Back then, we used to have a bath in the kitchen, and my mother used to put everything in to soak, you know towels and things in the bath, before she went to work on a Monday morning, I don't know how she did it. She used to come home Monday evening, and get everything out of the bath, and rinse it up with cold water. There used to be a mangle in the garden, and I used to turn the handle, or mum used to turn the handle and I used to feed the sheets through, and that's how we did the washing.

And then as I say, Tuesday was the ironing day, so she used to fly home from work on a Tuesday. She had an electric iron, but it was one of those terribly heavy ones you know, and she had that until she died. She wouldn't have a steam iron. She would not have a steam iron! She used to have a sort of squeezy bottle, and she used to squeeze it all over the washing, so she used to have that. Tuesday was ironing. Shirley and I never ever went to school in rough-dry clothes, they were always pressed and ironed and starched and everything else, and that was Tuesday, ironing day.

Wednesday, I think it was downstairs. And as I say, Thursday she used to do window cleaning as well, she used to do that on a Thursday, and I don't know how she did it really! Saturday she worked all day as well, so she used to just get Thursday afternoon. And it wasn't what you'd call very early, 'cause she used to get home at 1.00 you know. And as I say, she used to have to do everything.

And there wasn't supermarkets then to go to get your food. She used to rush out, because they used to shut at half past five, so she used to rush out in her lunch hour to get the food to bring it home. But I mean loads of other women were doing the same, it was hard for women really hard! It was very hard to be a mother on your own in those days."

Free time

"We used to go down to Weymouth on holiday, and there used to be a naval base down there. So Ann and I used to go what we called "chasing the sailor" down in Weymouth.

I met one, his name was David Starbuck.

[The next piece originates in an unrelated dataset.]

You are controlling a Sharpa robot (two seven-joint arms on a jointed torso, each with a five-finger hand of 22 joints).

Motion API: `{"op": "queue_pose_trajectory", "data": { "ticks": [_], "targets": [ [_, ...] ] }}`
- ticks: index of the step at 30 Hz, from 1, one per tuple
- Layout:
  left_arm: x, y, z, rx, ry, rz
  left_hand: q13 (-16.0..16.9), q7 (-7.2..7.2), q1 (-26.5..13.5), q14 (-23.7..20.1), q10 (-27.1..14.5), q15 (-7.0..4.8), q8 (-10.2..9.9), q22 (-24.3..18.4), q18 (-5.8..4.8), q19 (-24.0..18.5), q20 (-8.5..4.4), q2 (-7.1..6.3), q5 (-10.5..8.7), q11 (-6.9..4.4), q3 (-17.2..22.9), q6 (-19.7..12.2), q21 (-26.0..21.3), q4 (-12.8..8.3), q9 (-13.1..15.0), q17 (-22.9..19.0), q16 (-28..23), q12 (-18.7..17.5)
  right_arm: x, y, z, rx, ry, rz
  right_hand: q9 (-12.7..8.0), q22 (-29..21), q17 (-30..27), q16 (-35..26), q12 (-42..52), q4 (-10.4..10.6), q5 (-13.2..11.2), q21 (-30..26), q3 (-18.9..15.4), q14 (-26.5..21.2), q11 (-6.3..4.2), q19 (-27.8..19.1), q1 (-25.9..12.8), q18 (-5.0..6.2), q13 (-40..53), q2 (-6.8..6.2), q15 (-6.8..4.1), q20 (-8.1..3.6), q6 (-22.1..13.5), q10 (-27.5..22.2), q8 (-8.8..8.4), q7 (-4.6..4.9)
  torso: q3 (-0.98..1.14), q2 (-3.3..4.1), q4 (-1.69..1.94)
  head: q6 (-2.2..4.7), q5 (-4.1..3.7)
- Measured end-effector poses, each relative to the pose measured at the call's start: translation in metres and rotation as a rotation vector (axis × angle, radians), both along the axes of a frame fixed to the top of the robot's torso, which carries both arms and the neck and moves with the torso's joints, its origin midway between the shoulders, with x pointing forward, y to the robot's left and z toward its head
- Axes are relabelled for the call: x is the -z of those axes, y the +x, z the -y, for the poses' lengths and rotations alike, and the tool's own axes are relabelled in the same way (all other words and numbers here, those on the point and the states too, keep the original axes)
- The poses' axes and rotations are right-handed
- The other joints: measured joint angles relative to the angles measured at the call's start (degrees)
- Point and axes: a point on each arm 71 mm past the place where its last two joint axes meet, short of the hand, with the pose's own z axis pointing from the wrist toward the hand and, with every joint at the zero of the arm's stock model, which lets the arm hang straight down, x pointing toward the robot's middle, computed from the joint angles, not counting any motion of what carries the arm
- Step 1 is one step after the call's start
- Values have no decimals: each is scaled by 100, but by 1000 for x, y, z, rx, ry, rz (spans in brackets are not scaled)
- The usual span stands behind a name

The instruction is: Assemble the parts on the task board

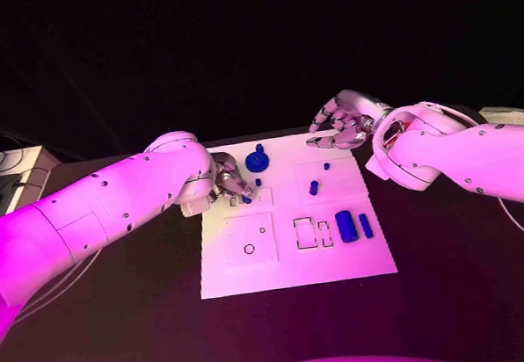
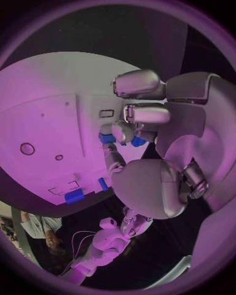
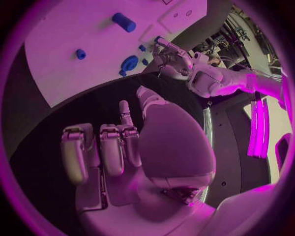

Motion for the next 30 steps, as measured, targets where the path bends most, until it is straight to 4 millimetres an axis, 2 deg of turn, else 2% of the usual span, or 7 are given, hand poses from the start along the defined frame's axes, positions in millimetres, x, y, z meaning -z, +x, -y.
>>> {"op": "queue_pose_trajectory", "data": {
  "ticks": [7,8,9,10,11,17,30],
  "targets": [
    [1,0,1,2,1,-1,0,-73,-37,21,30,-23,-3,-3,0,0,0,-24,-1,-14,-145,72,0,77,12,0,0,21,0,0,0,0,0,0,0,5,0,0,0,0,0,-15,0,0,0,0,0,0,0,0,0,0,0,0,0,0,-2,-1,7,-3,-2],
    [1,0,1,2,1,-1,0,-81,-44,21,37,-24,-28,-3,0,0,0,-31,-1,-22,-176,81,0,96,444,0,0,21,0,0,0,0,0,0,0,5,0,0,0,0,0,-15,0,0,0,0,0,0,-1,0,0,0,0,0,0,0,-2,-1,8,-3,-3],
    [1,0,1,2,2,-1,-1,-171,-78,15,42,-31,-29,-3,0,0,0,-65,-1,-26,-311,173,0,158,1337,0,0,21,0,0,0,0,0,0,0,5,0,0,0,0,0,-15,0,0,0,0,0,0,-1,0,0,0,0,0,0,0,-2,-1,8,-3,-3],
    [3,-1,1,3,5,-4,0,-302,-90,13,68,-35,-27,-3,1,0,0,-76,-1,-52,-398,344,0,200,1606,0,0,21,0,0,0,0,0,0,0,5,0,0,0,0,0,-15,0,0,0,0,0,0,-1,0,0,0,0,0,0,0,-1,-1,9,-3,-3],
    [4,-1,0,1,6,-7,1,-398,-121,13,67,-36,-37,-3,0,0,0,-75,-1,-51,-457,444,0,229,1681,0,0,21,0,0,0,0,0,0,0,5,0,0,0,0,0,-15,0,0,0,0,0,0,-1,0,0,0,0,0,0,0,-2,-1,9,-3,-3],
    [5,-1,-1,0,10,-10,2,-519,-187,13,24,-35,-99,-3,0,0,0,-129,-34,-52,-1013,583,0,538,1772,0,0,55,0,0,0,0,0,0,-1,4,0,0,0,0,0,-15,0,0,0,0,0,0,-1,0,0,0,0,0,0,0,-2,-1,8,-8,-5],
    [6,-2,-3,-2,15,-9,-1,-509,-192,13,24,-35,-138,-3,1,0,1,-137,-33,-52,-1322,569,0,722,1805,5,0,55,0,0,1,1,0,0,9,3,0,0,0,0,0,-15,0,0,0,0,0,0,-2,0,0,0,0,0,0,0,-3,-2,7,7,-9]
  ]
}}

I met him down there and I suppose we corresponded and went out for a while but it fizzled out you know. And as I say we used to spend a lot of holidays down there, Ann and I, and we used to lay on the beach, in our rouched salmon pink bathing costumes. They were nylon, rouched salmon pink they were, and we used to lay flat out on the beach and we used to cook ourselves!

We used to go back and our legs would be bright, absolutely bright red you see, because we was trying to get a tan, and we thought we was being sophisticated you see. We used to come back with red raw legs.

In those days you didn't know that the sunshine wasn't good for you we just used to lay there all day trying to get brown. It used to peel afterwards, and come off in great big sheets honestly. You didn't realise then you was doing yourself damage."